Etude
Review Links Book title
On Feb. 18, 1970, Frankie Koehler gunned down two people in a New York apartment, walked out of the building with a handkerchief over his face, and disappeared. Twenty-seven years later, an almost-retired DA investigator reopened the “cold” case and tracked down a somewhat reformed but unrepentant Koehler, who was sent to prison for his crimes. A Cold Case chronicles the manhunt and draws portraits of those involved – the Joe Friday-esque investigator, the flamboyant Mafia-connected defense attorney, and Koehler himself, a tough guy literally from another era.

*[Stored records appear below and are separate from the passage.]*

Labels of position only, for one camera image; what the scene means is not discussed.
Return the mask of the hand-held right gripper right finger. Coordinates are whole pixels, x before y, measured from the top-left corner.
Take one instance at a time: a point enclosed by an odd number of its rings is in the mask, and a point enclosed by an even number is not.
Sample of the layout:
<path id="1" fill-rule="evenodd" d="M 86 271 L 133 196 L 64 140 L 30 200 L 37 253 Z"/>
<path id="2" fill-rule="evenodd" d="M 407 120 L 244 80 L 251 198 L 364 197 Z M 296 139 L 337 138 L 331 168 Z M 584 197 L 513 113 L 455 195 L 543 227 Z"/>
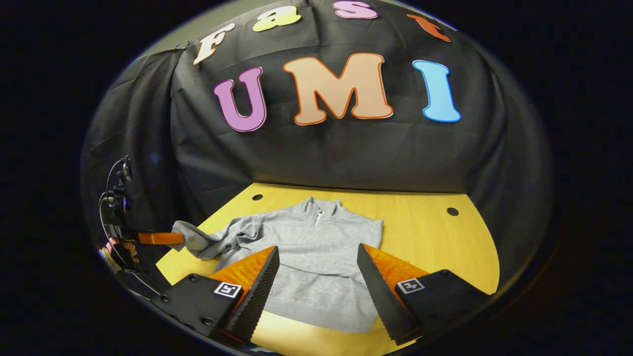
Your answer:
<path id="1" fill-rule="evenodd" d="M 451 270 L 427 272 L 364 243 L 358 245 L 357 264 L 378 316 L 397 345 L 441 338 L 491 298 Z"/>

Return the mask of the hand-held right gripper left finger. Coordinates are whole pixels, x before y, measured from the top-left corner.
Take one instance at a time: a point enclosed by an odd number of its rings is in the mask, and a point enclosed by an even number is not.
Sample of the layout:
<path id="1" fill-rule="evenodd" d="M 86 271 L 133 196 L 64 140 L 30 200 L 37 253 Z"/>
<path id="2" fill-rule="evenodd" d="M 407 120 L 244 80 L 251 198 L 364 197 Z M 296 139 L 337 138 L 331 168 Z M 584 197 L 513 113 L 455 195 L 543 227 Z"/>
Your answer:
<path id="1" fill-rule="evenodd" d="M 249 342 L 280 266 L 278 246 L 237 261 L 210 276 L 190 273 L 151 305 L 205 337 L 230 345 Z"/>

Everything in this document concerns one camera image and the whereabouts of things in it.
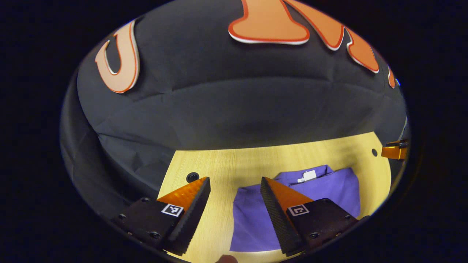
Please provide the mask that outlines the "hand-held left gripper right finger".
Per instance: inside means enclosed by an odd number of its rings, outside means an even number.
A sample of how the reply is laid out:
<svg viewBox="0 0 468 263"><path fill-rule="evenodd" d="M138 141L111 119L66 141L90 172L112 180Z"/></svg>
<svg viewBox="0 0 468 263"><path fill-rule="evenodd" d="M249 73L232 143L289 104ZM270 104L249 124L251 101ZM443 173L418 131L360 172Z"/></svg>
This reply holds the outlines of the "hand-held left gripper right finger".
<svg viewBox="0 0 468 263"><path fill-rule="evenodd" d="M266 177L260 186L280 249L286 256L312 253L358 223L328 198L313 200Z"/></svg>

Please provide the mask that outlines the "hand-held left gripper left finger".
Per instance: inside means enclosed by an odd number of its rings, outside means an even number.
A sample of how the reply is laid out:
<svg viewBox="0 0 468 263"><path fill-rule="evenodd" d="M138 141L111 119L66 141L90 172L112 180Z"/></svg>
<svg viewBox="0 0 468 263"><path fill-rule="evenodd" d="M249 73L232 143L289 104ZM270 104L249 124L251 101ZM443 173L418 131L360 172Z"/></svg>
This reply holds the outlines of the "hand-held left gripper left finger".
<svg viewBox="0 0 468 263"><path fill-rule="evenodd" d="M186 253L211 192L200 178L158 199L141 198L112 218L137 241L178 256Z"/></svg>

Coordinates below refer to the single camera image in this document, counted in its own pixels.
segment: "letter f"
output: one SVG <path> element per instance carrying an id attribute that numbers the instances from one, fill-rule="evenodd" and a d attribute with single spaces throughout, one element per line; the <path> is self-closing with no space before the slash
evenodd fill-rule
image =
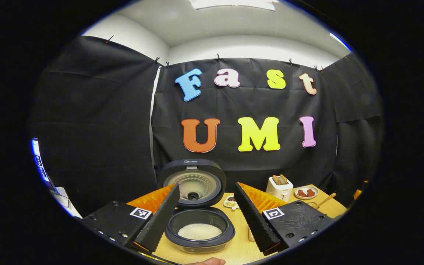
<path id="1" fill-rule="evenodd" d="M 195 68 L 178 77 L 174 81 L 175 83 L 180 84 L 181 89 L 184 92 L 184 101 L 190 101 L 191 99 L 201 94 L 201 91 L 195 89 L 194 87 L 194 85 L 197 87 L 201 86 L 201 80 L 199 80 L 199 77 L 197 77 L 199 74 L 202 74 L 202 71 L 200 71 L 198 68 Z"/>

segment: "ceiling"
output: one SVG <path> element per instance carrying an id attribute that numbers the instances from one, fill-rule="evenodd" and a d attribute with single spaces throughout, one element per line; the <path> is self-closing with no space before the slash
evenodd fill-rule
<path id="1" fill-rule="evenodd" d="M 217 36 L 262 35 L 303 42 L 337 57 L 349 53 L 305 11 L 286 2 L 275 2 L 274 7 L 275 11 L 239 6 L 196 10 L 188 0 L 141 0 L 116 13 L 147 28 L 170 47 Z"/>

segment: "ceiling light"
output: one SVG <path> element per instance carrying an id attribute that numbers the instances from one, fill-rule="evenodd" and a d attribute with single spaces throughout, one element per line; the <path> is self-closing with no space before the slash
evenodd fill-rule
<path id="1" fill-rule="evenodd" d="M 207 7 L 242 6 L 274 11 L 273 2 L 277 0 L 189 0 L 189 2 L 196 10 Z"/>
<path id="2" fill-rule="evenodd" d="M 350 52 L 351 52 L 351 49 L 350 49 L 350 47 L 348 47 L 348 45 L 346 45 L 342 40 L 340 40 L 339 39 L 339 37 L 336 37 L 333 33 L 331 33 L 330 32 L 330 36 L 332 36 L 335 40 L 337 40 L 339 43 L 341 43 L 341 44 L 343 44 L 343 46 L 344 47 L 346 47 L 348 50 L 350 50 Z"/>

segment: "hand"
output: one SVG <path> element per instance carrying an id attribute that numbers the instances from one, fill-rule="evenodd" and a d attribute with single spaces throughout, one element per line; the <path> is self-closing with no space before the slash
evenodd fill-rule
<path id="1" fill-rule="evenodd" d="M 185 265 L 224 265 L 225 260 L 218 258 L 209 258 L 208 260 L 204 260 L 202 262 L 189 263 Z"/>

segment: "white wall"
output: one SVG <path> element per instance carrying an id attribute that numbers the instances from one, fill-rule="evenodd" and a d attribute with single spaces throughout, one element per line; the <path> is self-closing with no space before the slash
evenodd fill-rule
<path id="1" fill-rule="evenodd" d="M 313 67 L 327 67 L 338 57 L 319 48 L 293 40 L 253 35 L 212 37 L 171 47 L 167 61 L 181 62 L 217 58 L 244 57 L 271 59 Z"/>
<path id="2" fill-rule="evenodd" d="M 112 42 L 136 50 L 153 60 L 160 57 L 158 62 L 162 65 L 166 65 L 166 58 L 170 50 L 170 47 L 151 31 L 122 15 L 110 15 L 94 24 L 83 35 L 106 40 L 114 35 L 111 39 Z"/>

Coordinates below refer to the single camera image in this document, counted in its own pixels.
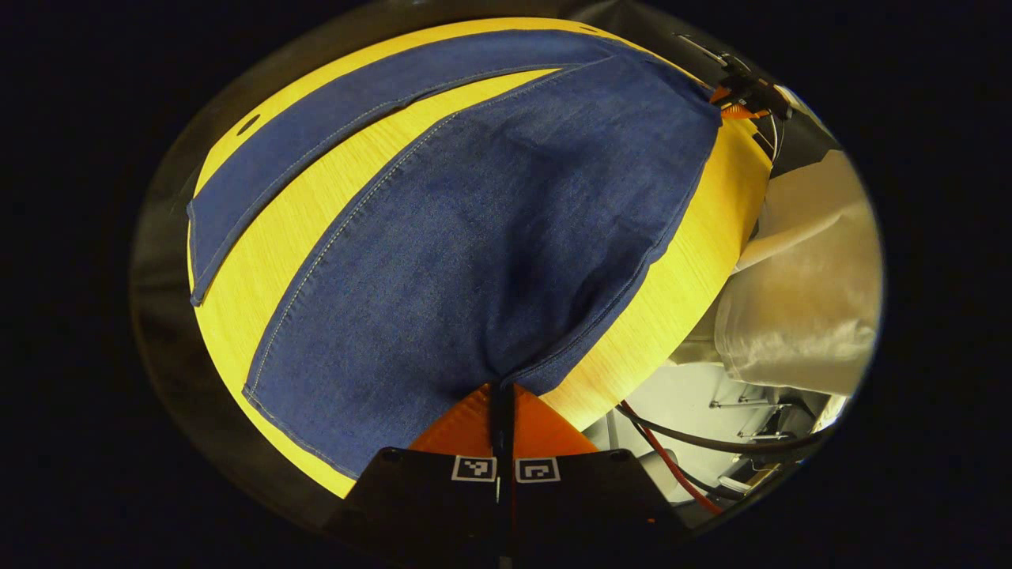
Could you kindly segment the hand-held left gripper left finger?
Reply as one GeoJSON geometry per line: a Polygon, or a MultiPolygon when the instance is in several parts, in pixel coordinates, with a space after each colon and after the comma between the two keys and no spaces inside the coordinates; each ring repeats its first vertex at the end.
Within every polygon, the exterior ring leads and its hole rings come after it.
{"type": "Polygon", "coordinates": [[[471,392],[412,448],[380,449],[324,533],[384,568],[502,568],[504,387],[471,392]]]}

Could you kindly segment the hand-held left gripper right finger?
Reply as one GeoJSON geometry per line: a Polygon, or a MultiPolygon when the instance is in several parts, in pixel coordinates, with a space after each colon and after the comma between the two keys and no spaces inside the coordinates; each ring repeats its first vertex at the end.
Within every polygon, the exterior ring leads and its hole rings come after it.
{"type": "Polygon", "coordinates": [[[509,567],[658,567],[690,530],[626,449],[596,450],[517,386],[513,391],[509,567]]]}

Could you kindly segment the blue denim jeans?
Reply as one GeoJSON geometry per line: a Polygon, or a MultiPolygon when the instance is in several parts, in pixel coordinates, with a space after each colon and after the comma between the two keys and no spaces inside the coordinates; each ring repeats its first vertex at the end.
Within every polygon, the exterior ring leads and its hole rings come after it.
{"type": "Polygon", "coordinates": [[[422,44],[261,121],[188,204],[202,307],[253,220],[337,145],[410,104],[538,70],[427,127],[370,175],[269,312],[242,395],[347,478],[481,385],[561,384],[677,231],[722,126],[712,91],[601,36],[422,44]]]}

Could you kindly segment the person's white clothing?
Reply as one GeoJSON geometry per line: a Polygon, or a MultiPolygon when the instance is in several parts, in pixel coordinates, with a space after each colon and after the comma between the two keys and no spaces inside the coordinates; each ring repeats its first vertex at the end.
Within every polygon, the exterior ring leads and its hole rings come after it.
{"type": "Polygon", "coordinates": [[[668,365],[851,397],[881,328],[874,209],[846,152],[774,177],[729,281],[668,365]]]}

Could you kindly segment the metal frame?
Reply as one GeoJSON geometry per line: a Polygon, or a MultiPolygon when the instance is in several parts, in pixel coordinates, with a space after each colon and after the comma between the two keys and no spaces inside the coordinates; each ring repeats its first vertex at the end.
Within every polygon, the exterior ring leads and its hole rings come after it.
{"type": "Polygon", "coordinates": [[[799,396],[784,386],[757,386],[720,378],[704,410],[702,436],[718,442],[759,443],[799,439],[799,396]]]}

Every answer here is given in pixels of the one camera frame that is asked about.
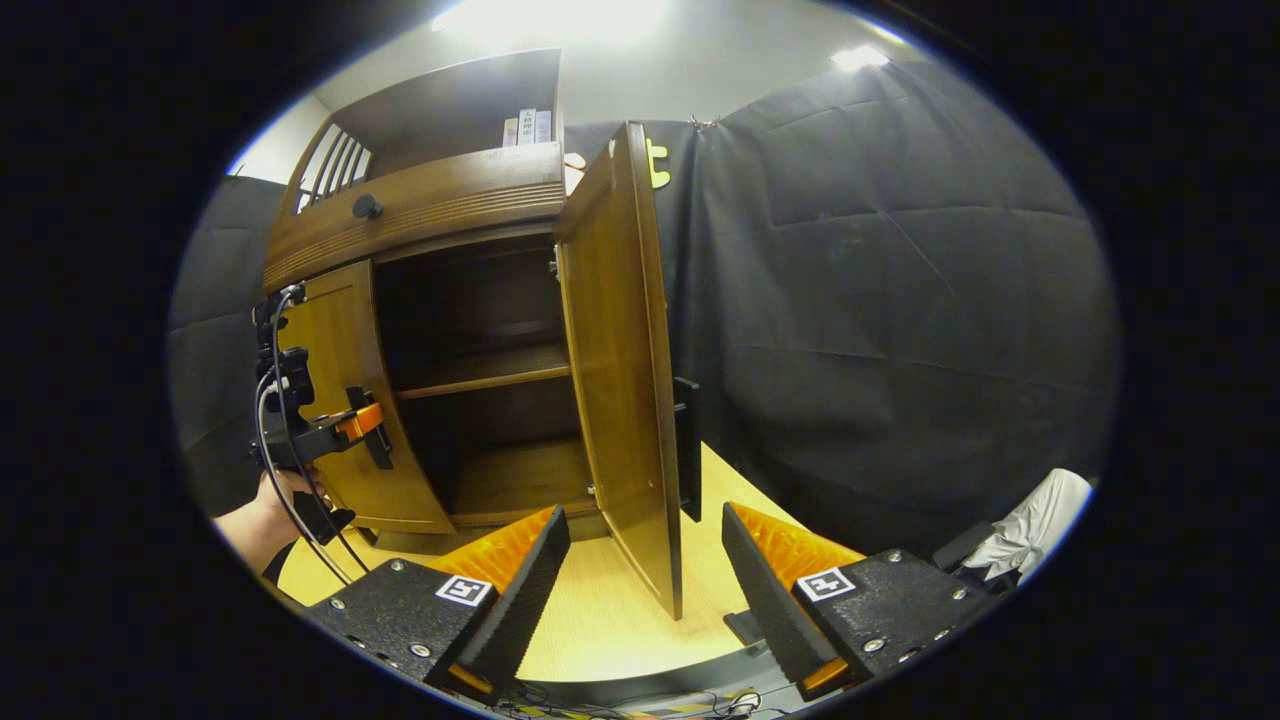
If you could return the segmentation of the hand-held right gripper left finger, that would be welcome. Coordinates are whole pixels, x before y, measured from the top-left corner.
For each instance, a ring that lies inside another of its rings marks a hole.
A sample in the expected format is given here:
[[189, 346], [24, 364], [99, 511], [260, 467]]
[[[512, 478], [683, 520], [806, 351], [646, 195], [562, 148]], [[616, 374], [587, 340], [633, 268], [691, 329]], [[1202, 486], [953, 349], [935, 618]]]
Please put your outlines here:
[[570, 544], [564, 507], [552, 505], [430, 562], [390, 559], [305, 615], [410, 682], [499, 701]]

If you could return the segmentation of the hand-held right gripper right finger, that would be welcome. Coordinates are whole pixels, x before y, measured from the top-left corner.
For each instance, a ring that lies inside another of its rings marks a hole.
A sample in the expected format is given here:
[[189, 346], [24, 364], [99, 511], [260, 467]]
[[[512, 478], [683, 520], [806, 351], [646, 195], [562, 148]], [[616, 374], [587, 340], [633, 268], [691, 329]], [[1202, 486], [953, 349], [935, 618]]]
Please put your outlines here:
[[991, 606], [986, 588], [904, 550], [864, 555], [744, 503], [724, 503], [721, 541], [805, 701], [893, 673]]

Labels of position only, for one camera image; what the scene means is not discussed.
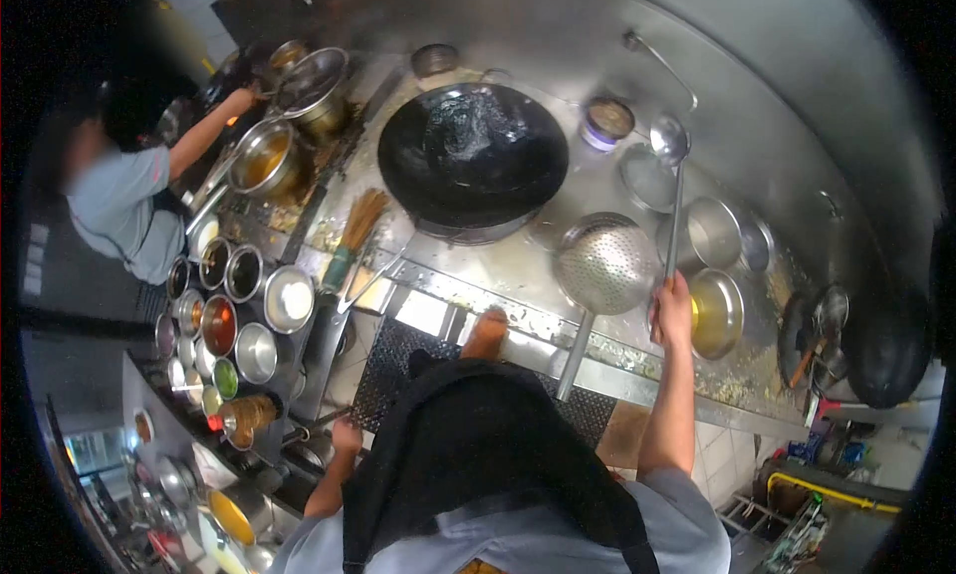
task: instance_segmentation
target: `bamboo wok brush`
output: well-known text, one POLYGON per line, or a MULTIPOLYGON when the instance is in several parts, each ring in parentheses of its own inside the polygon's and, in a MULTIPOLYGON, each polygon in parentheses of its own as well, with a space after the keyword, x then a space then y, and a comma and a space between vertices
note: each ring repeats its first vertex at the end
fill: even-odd
POLYGON ((339 292, 349 267, 352 266, 359 249, 365 243, 365 238, 372 232, 387 204, 388 196, 377 188, 368 189, 352 203, 349 221, 345 224, 345 232, 342 234, 339 247, 336 248, 336 254, 332 256, 329 268, 325 270, 325 275, 322 277, 323 288, 331 292, 339 292))

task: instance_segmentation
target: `mesh strainer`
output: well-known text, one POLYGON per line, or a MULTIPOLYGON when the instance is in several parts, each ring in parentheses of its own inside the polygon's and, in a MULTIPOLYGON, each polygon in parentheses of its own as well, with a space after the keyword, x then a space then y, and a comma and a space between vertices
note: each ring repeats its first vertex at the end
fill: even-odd
POLYGON ((564 235, 555 257, 555 277, 564 293, 584 308, 556 398, 574 386, 588 337, 598 315, 626 313, 654 287, 655 246, 638 225, 616 213, 582 218, 564 235))

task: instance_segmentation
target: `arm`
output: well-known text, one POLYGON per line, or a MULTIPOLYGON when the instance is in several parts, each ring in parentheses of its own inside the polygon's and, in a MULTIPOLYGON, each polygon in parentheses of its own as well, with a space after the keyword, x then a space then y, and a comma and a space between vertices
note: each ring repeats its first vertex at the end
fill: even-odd
POLYGON ((339 419, 332 427, 332 447, 336 454, 318 482, 316 490, 306 501, 302 515, 306 518, 328 518, 342 507, 342 483, 355 469, 356 456, 361 450, 361 429, 347 420, 339 419))
POLYGON ((236 90, 208 116, 187 130, 183 138, 169 150, 169 180, 175 180, 186 168, 198 161, 215 142, 226 123, 233 117, 244 114, 252 107, 255 99, 251 90, 236 90))
POLYGON ((691 358, 690 292, 680 272, 674 290, 656 293, 663 334, 663 375, 638 454, 639 474, 658 468, 694 468, 694 363, 691 358))

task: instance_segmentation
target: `bottle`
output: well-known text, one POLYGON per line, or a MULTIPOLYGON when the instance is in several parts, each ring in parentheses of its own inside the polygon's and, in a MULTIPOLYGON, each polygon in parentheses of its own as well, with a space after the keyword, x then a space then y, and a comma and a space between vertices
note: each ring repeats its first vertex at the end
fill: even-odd
POLYGON ((278 407, 264 393, 248 395, 229 402, 223 402, 219 413, 207 418, 209 429, 223 431, 231 435, 236 431, 258 429, 275 420, 278 407))

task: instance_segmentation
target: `black pan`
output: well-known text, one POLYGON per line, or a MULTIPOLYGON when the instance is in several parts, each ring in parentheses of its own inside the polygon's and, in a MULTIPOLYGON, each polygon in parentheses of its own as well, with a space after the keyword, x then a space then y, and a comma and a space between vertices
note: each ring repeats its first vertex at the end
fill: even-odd
POLYGON ((555 118, 528 96, 464 83, 402 106, 381 134, 378 164, 414 221, 485 228, 555 195, 568 171, 568 144, 555 118))

These portraits are the heart and soul of the book. A Cold Case is packaged like a true-crime thriller — it’s divided into two sections, “Dead or Alive” and “Reckoning,” and the final phase of the manhunt is gripping -— but Gourevitch had enough access to the case to find the humanity in his players, all of whom spend their lives wading through the gutters of human nature. With crisp writing and an avalanche of detail, the author manages to craft a page-turner out of the usually banal worlds of police investigation and low-level street thuggery.

By the end, justice is served, and the story ends about as happily as a tale of double homicide can. Gourevitch suggests an uncomfortable lesson, though: Solving a murder case doesn’t necessarily explain why the crime happened in the first place.